JAKARTA - Undang-Undang (UU) Tentara Nasional Indonesia (TNI) semakin menunjukkan bahwa TNI bukan tentara rakyat, melainkan tentara politik. Hal ini dapat dilihat dari UU TNI hasil revisi tersebut yang membuka ruang lebar tentara menduduki jabatan sipil.
Itu masih ditambah dengan adanya perubahan mekanisme pengawasan anggaran dan akuntabilitas dan potensi perluasan tugas di luar fungsi pertahanan. Hal-hal tersebut dikhawatirkan membawa TNI kembali ke era Dwifungsi ABRI, di mana militer memiliki peran politik yang besar.
Secara prinsip, reformasi TNI setelah 1998 bertujuan menjadikan TNI profesional, netral dalam politik, dan tidak terlibat dalam urusan sipil.
Namun, jika ada regulasi yang justru memberi ruang lebih besar bagi TNI dalam ranah politik atau birokrasi sipil, maka kekhawatiran bahwa TNI menjadi "tentara politik" bisa saja beralasan. Dan UU TNI hasil revisi tersebut telah melegalisasi TNI menjadi “tentara politik”.
Hal tersebut disampaikan oleh anggota persaudaraan Liga Mahasiswa Nasional untuk Demokrasi (LMND) Asep Nurdin dalam keterangannya, dikutip di Jakarta, pada Kamis (20/3/2025)
“Tidak ada demokrasi dalam tubuh militer, budaya komando di militer yang kuat akan menabrak supremasi sipil. Karena dalam jabatan sipil membutuhkan konsensus dan deliberasi dalam pengambilan keputusan. Sementara dalam milter hanya mengenal perintah komando" ujar Asep.
Apalagi pemerintah di UU TNI hasil revisi menambahkan enam lembaga sipil yaitu Kementerian Kelautan dan Perikanan (KKP), Badan Nasional Penanggulangan Bencana (BNPB), Badan Keamanan Laut (Bakamla), Badan Nasional Penanggulangan Terorisme (BNPT), Kejaksaan Agung (Kejagung), dan Badan Nasional Pengelola Perbatasan (BNPP).

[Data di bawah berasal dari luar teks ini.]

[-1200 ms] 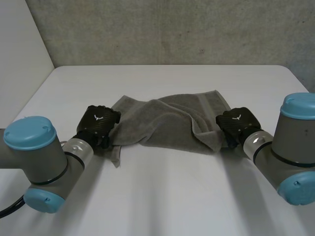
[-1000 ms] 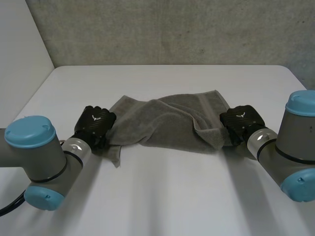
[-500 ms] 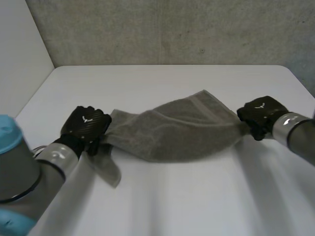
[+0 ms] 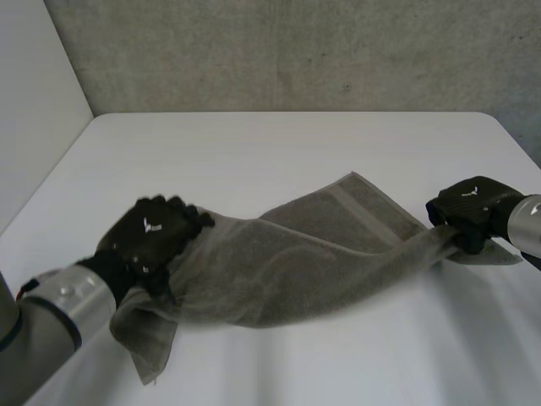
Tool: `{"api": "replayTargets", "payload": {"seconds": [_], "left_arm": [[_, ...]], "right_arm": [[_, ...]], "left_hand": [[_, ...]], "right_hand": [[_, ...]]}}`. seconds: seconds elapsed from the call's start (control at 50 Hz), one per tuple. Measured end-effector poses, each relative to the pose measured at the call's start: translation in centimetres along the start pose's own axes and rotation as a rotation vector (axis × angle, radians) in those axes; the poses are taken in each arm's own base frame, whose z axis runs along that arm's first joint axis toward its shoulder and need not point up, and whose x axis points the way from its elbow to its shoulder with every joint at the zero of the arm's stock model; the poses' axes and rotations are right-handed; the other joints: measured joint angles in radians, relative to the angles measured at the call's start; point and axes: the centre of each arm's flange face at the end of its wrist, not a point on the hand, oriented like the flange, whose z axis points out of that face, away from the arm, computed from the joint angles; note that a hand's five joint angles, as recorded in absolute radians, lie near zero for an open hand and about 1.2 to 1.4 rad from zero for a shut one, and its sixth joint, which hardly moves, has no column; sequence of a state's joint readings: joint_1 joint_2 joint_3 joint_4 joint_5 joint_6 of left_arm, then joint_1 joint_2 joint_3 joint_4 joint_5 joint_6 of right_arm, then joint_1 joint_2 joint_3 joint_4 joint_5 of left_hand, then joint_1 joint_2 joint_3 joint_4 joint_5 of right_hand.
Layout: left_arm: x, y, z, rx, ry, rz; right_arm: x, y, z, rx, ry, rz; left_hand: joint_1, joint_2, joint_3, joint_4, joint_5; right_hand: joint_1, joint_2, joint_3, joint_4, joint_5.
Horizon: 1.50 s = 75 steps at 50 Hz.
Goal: Fold the towel.
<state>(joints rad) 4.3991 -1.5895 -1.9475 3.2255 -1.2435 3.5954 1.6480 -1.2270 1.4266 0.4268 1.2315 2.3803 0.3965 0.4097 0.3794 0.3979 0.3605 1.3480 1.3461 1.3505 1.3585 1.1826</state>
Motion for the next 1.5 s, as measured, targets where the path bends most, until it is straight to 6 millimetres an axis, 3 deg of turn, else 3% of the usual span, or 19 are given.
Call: {"api": "replayTargets", "payload": {"seconds": [0.16,0.34,0.54,0.82,1.02,1.26,1.32,1.4,1.5], "left_arm": [[-2.4,-1.6,4.4,0.055,-0.031,0.010],[-2.5,1.5,12.0,0.005,0.022,-0.012],[-2.2,2.9,16.5,0.016,0.054,-0.099],[0.7,2.4,17.5,0.034,0.216,-0.143],[1.8,3.3,18.2,0.009,0.251,-0.147],[2.1,4.1,18.6,-0.024,0.260,-0.147],[2.1,4.1,18.7,-0.023,0.257,-0.143],[2.0,3.9,18.6,-0.024,0.237,-0.124],[1.6,3.4,18.3,-0.024,0.174,-0.074]], "right_arm": [[-0.9,-0.2,2.0,0.060,0.010,0.056],[-2.7,-0.1,2.6,0.077,-0.025,0.062],[-3.6,0.5,3.0,0.058,-0.053,0.065],[-4.4,1.2,3.6,0.034,-0.082,0.067],[-4.7,1.3,3.6,0.030,-0.092,0.062],[-5.1,1.5,3.8,0.024,-0.106,0.059],[-5.1,1.5,3.8,0.022,-0.108,0.060],[-5.1,1.6,3.8,0.021,-0.110,0.060],[-5.2,1.5,3.8,0.022,-0.112,0.059]], "left_hand": [[0.000,-0.001,0.002,0.000,0.012],[0.128,0.102,0.146,0.128,0.167],[0.171,0.159,0.189,0.163,0.214],[0.171,0.158,0.189,0.163,0.215],[0.198,0.187,0.215,0.191,0.239],[0.498,0.483,0.515,0.500,0.513],[0.630,0.618,0.652,0.637,0.634],[0.964,0.948,0.986,0.969,0.983],[1.056,1.077,1.157,1.121,1.129]], "right_hand": [[0.000,0.000,0.000,0.000,0.000],[0.000,0.000,0.000,0.000,0.000],[0.000,0.000,0.000,0.000,0.000],[0.000,0.000,0.000,0.000,0.000],[0.000,0.000,0.000,0.000,0.000],[0.000,0.000,0.000,0.000,0.000],[0.000,0.000,0.000,0.000,0.000],[0.000,0.000,0.000,0.000,0.000],[0.000,0.000,0.000,0.000,0.000]]}}
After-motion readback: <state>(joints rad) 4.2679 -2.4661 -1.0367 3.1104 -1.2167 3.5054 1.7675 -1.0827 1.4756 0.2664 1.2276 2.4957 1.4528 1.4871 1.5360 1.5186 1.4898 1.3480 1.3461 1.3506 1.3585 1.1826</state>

Setelah sebelumnya dalam Pasal 47 Ayat (1) UU TNI mengatur para prajurit TNI aktif dapat menduduki jabatan di 10 kementerian atau lembaga sipil yaitu Kementerian Koordinator Bidang Politik, Hukum, dan Keamanan (Kemenko Polhukam), Kementerian Pertahanan (Kemhan), Sekretariat Militer Presiden (Setmilpres), Badan Intelijen Negara (BIN), Badan Siber dan Sandi Negara (BSSN), Lembaga Sandi Negara, Badan Nasional Pencarian dan Pertolongan (Basarnas), Badan Nasional Penanggulangan Terorisme (BNPT), Badan Nasional Narkotika (BNN), dan Mahkamah Agung.

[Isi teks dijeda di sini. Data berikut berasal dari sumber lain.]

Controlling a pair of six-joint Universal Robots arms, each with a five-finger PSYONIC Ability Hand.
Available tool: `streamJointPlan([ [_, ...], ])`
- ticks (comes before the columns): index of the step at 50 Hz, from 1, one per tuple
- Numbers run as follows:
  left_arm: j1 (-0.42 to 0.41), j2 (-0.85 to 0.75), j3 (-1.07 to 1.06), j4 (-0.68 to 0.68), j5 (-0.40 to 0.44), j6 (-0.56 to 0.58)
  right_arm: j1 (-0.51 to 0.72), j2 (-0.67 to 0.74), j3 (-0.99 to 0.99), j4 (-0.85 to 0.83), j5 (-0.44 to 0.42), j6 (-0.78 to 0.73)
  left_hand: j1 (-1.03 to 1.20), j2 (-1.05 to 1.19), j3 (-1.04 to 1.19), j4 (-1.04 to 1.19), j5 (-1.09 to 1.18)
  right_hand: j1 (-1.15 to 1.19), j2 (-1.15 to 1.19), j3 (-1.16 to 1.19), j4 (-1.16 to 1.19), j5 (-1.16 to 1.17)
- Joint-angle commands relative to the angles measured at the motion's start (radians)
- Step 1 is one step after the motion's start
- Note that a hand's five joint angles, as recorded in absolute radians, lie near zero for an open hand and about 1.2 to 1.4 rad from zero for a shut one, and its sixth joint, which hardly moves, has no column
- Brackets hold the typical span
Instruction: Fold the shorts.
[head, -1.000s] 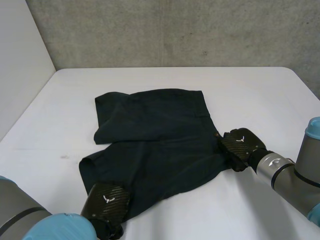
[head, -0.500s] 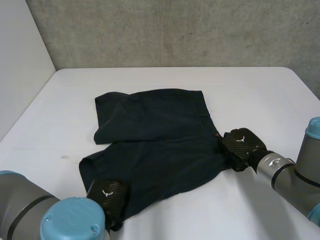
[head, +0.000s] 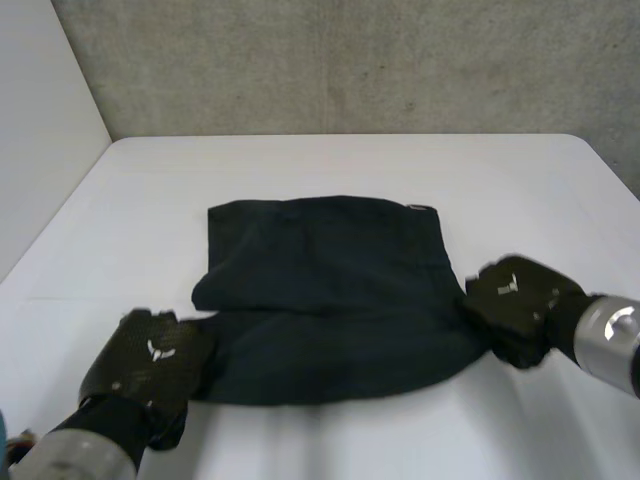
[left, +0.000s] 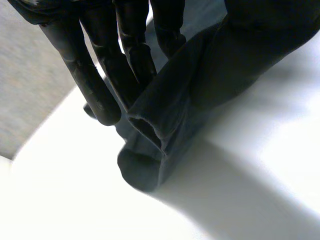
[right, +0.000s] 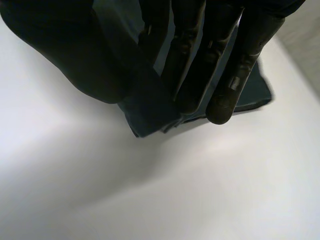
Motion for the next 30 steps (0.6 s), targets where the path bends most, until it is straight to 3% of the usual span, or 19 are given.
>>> streamJointPlan([
  [1, 0.038, 0.014, 0.005, -0.176, 0.08, -0.01, -0.035, -0.044, 0.056, 0.217, 0.033, -0.2, 0.263, 0.201, 0.21, 0.188, 0.23, 0.474, 0.222, 0.234, 0.207, 0.266],
  [6, 0.114, -0.039, 0.045, -0.044, 0.111, 0.001, -0.036, -0.009, 0.012, 0.139, 0.033, -0.149, 0.263, 0.201, 0.21, 0.188, 0.23, 0.474, 0.222, 0.234, 0.207, 0.266],
  [10, 0.144, -0.179, 0.14, 0.109, 0.115, 0.031, -0.015, 0.133, -0.092, 0.027, 0.065, -0.03, 0.263, 0.201, 0.21, 0.188, 0.23, 0.474, 0.222, 0.234, 0.207, 0.266],
  [16, 0.154, -0.419, 0.373, 0.267, 0.114, 0.155, 0.063, 0.316, -0.316, -0.079, 0.215, 0.072, 0.263, 0.201, 0.21, 0.188, 0.23, 0.474, 0.222, 0.234, 0.207, 0.266],
  [21, 0.17, -0.634, 0.604, 0.315, 0.101, 0.228, 0.132, 0.471, -0.489, -0.211, 0.301, 0.079, 0.263, 0.201, 0.21, 0.188, 0.23, 0.474, 0.222, 0.234, 0.207, 0.266],
  [30, 0.197, -0.973, 1.026, 0.313, 0.049, 0.251, 0.16, 0.698, -0.694, -0.478, 0.327, 0.072, 0.263, 0.201, 0.21, 0.188, 0.23, 0.474, 0.222, 0.234, 0.207, 0.266],
])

"Seakan-akan hanya TNI yang bisa menduduki jabatan itu. Sipil pun juga bisa, kita mesti berhati-hati karena akhirnya nanti semua hal bisa dimasukkan TNI dengan alasan masyarakat sipil enggak mampu." Ujar Asep sembari mempertanyakan urgensinya dari penambahan enam lembaga sipil tersebut.
Asep menambahkan, bahwa UU TNI hasil revisi ini berdampak pada berkurangnya supermasi sipil dalam demokrasi, Meningkatnya politisasi di dalam tubuh TNI, dan yang paling parah adalah besarnya potensi konflik kepentingan antara militer dan pemerintahan sipil.
"Sehingga jelas akan membuat TNI bukan lagi tentara yang netral tapi akan menjadi “tentara politik” dan kita akan kembali pada era gelap demokrasi seperti di era ORBA dimana tentara menjadi pilar kekuasaan" kata Asep.